(Saved data entries)
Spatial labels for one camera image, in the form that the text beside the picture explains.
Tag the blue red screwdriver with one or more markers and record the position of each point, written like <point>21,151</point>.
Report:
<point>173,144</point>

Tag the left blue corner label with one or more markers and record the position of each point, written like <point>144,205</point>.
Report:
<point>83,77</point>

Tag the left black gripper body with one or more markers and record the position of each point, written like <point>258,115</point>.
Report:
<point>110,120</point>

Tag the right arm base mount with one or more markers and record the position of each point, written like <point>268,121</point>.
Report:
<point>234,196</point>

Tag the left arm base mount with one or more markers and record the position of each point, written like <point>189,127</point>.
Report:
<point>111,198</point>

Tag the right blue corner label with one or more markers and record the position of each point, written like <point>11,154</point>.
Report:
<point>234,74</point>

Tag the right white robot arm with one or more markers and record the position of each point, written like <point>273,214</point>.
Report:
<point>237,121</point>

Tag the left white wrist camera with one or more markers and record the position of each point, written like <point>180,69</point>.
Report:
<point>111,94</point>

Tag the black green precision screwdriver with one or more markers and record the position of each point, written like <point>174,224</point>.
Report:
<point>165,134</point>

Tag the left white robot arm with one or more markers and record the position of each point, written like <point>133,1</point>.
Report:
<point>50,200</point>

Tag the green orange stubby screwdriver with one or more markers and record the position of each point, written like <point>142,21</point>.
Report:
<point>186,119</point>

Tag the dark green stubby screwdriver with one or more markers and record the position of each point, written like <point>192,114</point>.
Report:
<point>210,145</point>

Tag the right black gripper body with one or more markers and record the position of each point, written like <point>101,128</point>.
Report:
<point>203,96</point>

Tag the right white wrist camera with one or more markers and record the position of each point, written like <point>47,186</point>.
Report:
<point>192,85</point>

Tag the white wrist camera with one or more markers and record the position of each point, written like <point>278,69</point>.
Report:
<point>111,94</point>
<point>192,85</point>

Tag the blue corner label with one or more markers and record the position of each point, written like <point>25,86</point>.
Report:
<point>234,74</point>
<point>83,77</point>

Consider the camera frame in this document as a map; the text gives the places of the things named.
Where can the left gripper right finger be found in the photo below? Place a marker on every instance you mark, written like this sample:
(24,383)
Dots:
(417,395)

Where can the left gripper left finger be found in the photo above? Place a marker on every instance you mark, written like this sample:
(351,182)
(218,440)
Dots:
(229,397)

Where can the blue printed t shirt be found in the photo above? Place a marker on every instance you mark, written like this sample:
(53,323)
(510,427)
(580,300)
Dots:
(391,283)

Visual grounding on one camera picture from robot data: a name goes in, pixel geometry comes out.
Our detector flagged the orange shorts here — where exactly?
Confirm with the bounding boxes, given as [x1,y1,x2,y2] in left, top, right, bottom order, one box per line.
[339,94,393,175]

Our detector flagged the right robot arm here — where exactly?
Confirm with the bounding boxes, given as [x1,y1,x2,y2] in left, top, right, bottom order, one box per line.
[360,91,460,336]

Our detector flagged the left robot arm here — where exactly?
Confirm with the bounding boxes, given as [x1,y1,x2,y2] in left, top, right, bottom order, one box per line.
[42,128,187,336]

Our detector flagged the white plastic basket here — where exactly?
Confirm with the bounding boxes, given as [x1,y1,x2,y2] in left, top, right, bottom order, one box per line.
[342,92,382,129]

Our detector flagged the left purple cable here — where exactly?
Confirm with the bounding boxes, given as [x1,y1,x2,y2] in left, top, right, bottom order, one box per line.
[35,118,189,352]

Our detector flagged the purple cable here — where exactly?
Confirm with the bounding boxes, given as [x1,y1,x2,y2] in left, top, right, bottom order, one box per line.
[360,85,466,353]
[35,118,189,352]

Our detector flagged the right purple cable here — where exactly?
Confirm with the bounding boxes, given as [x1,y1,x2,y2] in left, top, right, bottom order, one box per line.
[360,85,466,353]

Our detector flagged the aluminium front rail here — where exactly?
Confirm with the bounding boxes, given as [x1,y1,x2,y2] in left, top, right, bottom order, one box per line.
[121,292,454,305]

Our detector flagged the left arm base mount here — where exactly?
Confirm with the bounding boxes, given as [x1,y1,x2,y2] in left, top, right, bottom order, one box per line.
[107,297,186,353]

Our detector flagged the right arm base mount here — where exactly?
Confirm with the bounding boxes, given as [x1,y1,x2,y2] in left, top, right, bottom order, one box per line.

**To do:** Set the data down again in full, exactly as given.

**Answer box:**
Spatial labels for one camera image, in the form that the text beside the picture explains.
Tag the blue red screwdriver with one or more markers and record the position of each point, written like <point>21,151</point>.
Report:
<point>173,144</point>

Tag the left blue corner label with one or more markers and record the position of each point, written like <point>144,205</point>.
Report:
<point>83,77</point>

Tag the left black gripper body with one or more markers and record the position of each point, written like <point>258,115</point>.
Report:
<point>110,120</point>

Tag the right arm base mount with one or more markers and record the position of each point, written like <point>268,121</point>.
Report:
<point>234,196</point>

Tag the left arm base mount with one or more markers and record the position of each point, written like <point>189,127</point>.
Report:
<point>111,198</point>

Tag the right blue corner label with one or more markers and record the position of each point, written like <point>11,154</point>.
Report:
<point>234,74</point>

Tag the right white robot arm with one or more markers and record the position of each point, written like <point>273,214</point>.
Report:
<point>237,121</point>

Tag the left white wrist camera with one or more markers and record the position of each point, written like <point>180,69</point>.
Report:
<point>111,94</point>

Tag the black green precision screwdriver with one or more markers and record the position of each point, written like <point>174,224</point>.
Report:
<point>165,134</point>

Tag the left white robot arm with one or more markers and record the position of each point, written like <point>133,1</point>.
Report:
<point>50,200</point>

Tag the green orange stubby screwdriver with one or more markers and record the position of each point, written like <point>142,21</point>.
Report:
<point>186,119</point>

Tag the dark green stubby screwdriver with one or more markers and record the position of each point, written like <point>192,114</point>.
Report:
<point>210,145</point>

Tag the right black gripper body with one or more markers and record the position of each point, written like <point>101,128</point>.
Report:
<point>203,96</point>

Tag the right white wrist camera with one or more markers and record the position of each point, written like <point>47,186</point>.
Report:
<point>192,85</point>

Tag the white wrist camera with one or more markers and record the position of each point, written like <point>278,69</point>.
Report:
<point>111,94</point>
<point>192,85</point>

Tag the blue corner label with one or more markers and record the position of each point, written like <point>25,86</point>.
Report:
<point>234,74</point>
<point>83,77</point>

Consider the camera frame in this document as a map; the text gives the places of the things named.
Where can the left gripper right finger be found in the photo below? Place a marker on every instance you mark, written like this sample:
(24,383)
Dots:
(417,395)

Where can the left gripper left finger be found in the photo above? Place a marker on every instance you mark, written like this sample:
(351,182)
(218,440)
Dots:
(229,397)

Where can the blue printed t shirt be found in the photo above? Place a marker on every instance you mark, written like this sample:
(53,323)
(510,427)
(580,300)
Dots:
(391,283)

Visual grounding on one camera picture from robot data: a name goes in, pixel geometry comes out.
Our detector flagged the orange shorts here — where exactly?
Confirm with the bounding boxes, given as [x1,y1,x2,y2] in left, top, right, bottom order, one box per line.
[339,94,393,175]

Our detector flagged the right robot arm here — where exactly?
Confirm with the bounding boxes, given as [x1,y1,x2,y2] in left, top, right, bottom order, one box per line.
[360,91,460,336]

Our detector flagged the left robot arm here — where exactly?
Confirm with the bounding boxes, given as [x1,y1,x2,y2] in left, top, right, bottom order, one box per line.
[42,128,187,336]

Our detector flagged the white plastic basket here — where exactly?
Confirm with the bounding boxes, given as [x1,y1,x2,y2] in left, top, right, bottom order, one box per line.
[342,92,382,129]

Our detector flagged the left purple cable here — where exactly?
Confirm with the bounding boxes, given as [x1,y1,x2,y2] in left, top, right, bottom order, one box per line.
[35,118,189,352]

Our detector flagged the purple cable here — where exactly?
Confirm with the bounding boxes, given as [x1,y1,x2,y2] in left, top, right, bottom order, one box per line.
[360,85,466,353]
[35,118,189,352]

Our detector flagged the right purple cable here — where exactly?
Confirm with the bounding boxes, given as [x1,y1,x2,y2] in left, top, right, bottom order, one box per line.
[360,85,466,353]

Our detector flagged the aluminium front rail here — where exactly?
Confirm with the bounding boxes, given as [x1,y1,x2,y2] in left, top, right, bottom order, one box per line.
[121,292,454,305]

Our detector flagged the left arm base mount here — where exactly?
Confirm with the bounding boxes, given as [x1,y1,x2,y2] in left, top, right, bottom order, one box per line.
[107,297,186,353]

Our detector flagged the right arm base mount here — where exactly?
Confirm with the bounding boxes, given as [x1,y1,x2,y2] in left, top, right, bottom order, one box per line.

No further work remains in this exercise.